HAMBURG LEVEE WORK CONTINUES
Flooding has disrupted Amtrak rail service on the Empire Builder through North Dakota and the California Zephyr that runs through Omaha. The U.S. Coast Guard has closed about 260 miles of the Missouri to boaters from Gavins Point south to where the borders of Iowa, Nebraska and Missouri meet.
In southwest Iowa, contractors were racing Friday to finish a secondary levee to protect Hamburg from an expected failure of a Missouri River levee that has had three partial breaches.
The U.S. Army Corps of Engineers has little confidence the levee will withstand the full weight of the Missouri.

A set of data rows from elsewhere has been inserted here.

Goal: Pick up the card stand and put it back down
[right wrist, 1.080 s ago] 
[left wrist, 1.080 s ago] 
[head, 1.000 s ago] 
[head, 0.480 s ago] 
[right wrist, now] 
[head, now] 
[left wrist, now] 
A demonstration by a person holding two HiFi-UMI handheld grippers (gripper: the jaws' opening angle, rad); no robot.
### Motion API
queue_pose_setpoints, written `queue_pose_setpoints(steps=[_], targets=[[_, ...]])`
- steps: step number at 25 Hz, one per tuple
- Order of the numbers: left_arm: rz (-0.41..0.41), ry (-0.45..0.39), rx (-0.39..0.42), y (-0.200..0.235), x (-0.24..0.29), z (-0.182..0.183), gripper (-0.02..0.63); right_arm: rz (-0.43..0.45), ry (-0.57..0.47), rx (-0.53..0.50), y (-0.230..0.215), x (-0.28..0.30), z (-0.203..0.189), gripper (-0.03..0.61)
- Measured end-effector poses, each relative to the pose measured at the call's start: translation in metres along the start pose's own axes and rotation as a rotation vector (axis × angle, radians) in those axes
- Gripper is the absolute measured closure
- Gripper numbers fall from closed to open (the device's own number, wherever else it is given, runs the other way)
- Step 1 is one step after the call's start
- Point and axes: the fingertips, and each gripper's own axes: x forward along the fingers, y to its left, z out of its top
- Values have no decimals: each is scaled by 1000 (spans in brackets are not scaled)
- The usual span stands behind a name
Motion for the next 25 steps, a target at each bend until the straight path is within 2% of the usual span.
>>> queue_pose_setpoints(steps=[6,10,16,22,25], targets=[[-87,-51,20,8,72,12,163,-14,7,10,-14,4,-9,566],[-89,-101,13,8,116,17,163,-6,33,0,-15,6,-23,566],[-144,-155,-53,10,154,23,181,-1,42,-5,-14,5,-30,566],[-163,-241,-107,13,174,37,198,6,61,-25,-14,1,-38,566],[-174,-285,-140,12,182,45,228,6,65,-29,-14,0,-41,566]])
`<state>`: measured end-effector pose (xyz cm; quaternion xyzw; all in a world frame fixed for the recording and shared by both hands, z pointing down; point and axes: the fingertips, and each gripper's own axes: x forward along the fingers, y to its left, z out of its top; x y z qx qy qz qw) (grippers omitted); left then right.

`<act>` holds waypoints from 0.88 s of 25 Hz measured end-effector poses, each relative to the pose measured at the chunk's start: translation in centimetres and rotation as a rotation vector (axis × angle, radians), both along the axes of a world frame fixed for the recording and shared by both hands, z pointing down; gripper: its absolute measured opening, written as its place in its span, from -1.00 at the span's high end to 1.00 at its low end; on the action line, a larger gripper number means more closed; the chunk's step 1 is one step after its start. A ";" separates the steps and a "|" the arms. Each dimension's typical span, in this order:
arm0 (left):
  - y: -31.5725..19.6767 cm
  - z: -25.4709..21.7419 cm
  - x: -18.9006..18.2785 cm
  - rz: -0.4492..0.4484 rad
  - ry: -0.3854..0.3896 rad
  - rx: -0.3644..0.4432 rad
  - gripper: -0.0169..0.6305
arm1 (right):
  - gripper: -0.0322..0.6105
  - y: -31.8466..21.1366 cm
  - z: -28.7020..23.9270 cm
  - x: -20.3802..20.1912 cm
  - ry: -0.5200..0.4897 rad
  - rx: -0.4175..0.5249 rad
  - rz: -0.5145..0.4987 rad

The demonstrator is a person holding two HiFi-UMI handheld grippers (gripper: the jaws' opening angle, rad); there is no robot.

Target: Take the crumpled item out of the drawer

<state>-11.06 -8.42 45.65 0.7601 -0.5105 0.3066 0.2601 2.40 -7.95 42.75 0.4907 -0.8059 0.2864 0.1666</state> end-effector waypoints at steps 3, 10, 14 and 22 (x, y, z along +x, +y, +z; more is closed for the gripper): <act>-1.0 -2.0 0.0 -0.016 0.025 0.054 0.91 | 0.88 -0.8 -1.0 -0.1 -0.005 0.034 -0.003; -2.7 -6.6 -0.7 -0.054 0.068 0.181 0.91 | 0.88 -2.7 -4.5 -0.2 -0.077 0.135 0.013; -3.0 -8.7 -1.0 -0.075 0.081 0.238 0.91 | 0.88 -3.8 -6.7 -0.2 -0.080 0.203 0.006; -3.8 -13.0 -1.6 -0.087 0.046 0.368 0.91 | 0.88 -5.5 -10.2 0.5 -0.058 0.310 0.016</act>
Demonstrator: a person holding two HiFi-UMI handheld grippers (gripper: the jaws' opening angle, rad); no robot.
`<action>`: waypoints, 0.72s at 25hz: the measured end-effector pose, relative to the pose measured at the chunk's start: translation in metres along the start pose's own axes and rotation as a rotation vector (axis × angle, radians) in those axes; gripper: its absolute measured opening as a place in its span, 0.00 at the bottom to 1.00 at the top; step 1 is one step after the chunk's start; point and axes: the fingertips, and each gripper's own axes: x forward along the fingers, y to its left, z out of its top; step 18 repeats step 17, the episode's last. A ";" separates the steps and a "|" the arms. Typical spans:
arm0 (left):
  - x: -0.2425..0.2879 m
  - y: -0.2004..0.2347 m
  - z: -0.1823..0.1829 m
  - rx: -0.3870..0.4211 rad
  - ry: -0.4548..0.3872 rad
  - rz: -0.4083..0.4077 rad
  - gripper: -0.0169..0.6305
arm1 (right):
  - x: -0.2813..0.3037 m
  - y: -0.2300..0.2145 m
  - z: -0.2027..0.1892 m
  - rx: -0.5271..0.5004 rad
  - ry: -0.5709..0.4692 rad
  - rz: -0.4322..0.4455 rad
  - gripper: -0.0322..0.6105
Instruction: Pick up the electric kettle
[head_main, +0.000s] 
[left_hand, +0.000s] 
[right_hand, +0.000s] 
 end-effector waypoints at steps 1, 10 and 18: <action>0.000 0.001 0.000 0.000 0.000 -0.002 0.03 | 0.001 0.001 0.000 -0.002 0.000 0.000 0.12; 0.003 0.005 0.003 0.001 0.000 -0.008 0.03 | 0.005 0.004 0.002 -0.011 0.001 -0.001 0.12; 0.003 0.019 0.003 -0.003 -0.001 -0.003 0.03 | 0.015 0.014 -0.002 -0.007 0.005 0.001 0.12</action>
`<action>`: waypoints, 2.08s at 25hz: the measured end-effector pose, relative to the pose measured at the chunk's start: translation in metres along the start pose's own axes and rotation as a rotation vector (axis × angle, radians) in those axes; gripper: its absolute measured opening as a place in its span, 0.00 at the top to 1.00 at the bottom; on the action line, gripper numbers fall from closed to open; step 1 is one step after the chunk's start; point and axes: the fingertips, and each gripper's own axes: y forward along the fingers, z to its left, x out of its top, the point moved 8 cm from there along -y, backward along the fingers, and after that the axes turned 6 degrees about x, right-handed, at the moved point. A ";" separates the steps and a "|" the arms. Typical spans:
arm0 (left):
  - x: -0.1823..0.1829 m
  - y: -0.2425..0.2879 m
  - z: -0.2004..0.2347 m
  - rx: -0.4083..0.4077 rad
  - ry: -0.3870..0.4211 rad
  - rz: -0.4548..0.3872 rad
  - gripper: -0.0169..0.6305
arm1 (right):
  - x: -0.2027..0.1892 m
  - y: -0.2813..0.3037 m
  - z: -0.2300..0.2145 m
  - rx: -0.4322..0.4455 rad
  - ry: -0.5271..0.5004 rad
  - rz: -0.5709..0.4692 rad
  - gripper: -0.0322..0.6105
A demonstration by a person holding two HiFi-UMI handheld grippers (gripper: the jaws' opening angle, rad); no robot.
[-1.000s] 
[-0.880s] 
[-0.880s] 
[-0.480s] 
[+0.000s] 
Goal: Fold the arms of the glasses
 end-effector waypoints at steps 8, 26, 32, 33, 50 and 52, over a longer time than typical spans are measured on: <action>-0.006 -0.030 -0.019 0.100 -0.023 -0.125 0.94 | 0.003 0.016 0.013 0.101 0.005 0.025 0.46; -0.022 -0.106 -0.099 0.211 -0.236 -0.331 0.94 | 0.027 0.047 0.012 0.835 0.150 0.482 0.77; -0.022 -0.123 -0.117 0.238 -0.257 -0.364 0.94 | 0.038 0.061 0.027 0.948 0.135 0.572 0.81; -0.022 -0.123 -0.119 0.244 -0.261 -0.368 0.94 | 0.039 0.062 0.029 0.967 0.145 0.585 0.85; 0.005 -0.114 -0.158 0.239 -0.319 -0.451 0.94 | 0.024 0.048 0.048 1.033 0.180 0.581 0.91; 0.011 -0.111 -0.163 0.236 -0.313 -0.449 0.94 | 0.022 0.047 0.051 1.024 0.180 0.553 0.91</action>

About 300 of Hamburg's 1,200 residents are under mandatory evacuation.
"The Corps is still working hard to get the extra protection of the city dike around Hamburg finished because it is just a matter of time ... before it goes," said Mike Crecelius, emergency management director for Fremont County where Hamburg is located.
"It's not if it goes, it is when it goes."
Corps officials have warned more breaches are likely given the varying strengths of the flood protections and the height, speed and duration of planned water releases.
Heavy Montana rains this week have sharply increased flows into the Fort Peck reservoir, forcing the Corps to increase releases to 60,000 cubic feet per second on Friday, from previous plans for a rate of 50,000.
The Corps has said the Garrison Dam reservoir above Bismarck can handle the additional releases from Fort Peck and has left intact its planned maximum releases at 150,000 cubic feet per second from the other five dams.
Montana officials on Friday reported scores of impassable roads and bridges and worsening flooding in the Missouri River valley, as well as in the Columbia River basin on the other side of the Continental Divide.
Dozens of families evacuated Sun River west of Great Falls when water up to 3 feet deep spilled over from the Sun River, and Roundup in central Montana was accessible only by boat or helicopter due to flooding on the Musselshell River.
On Thursday, a levee breach prompted evacuation warnings for residents near the confluence of the Clark Fork River and Rock Creek east of Missoula in the Columbia River basin.
West of Missoula, the Corps raced to build levees along the Clark Fork after overflows flooded some basements.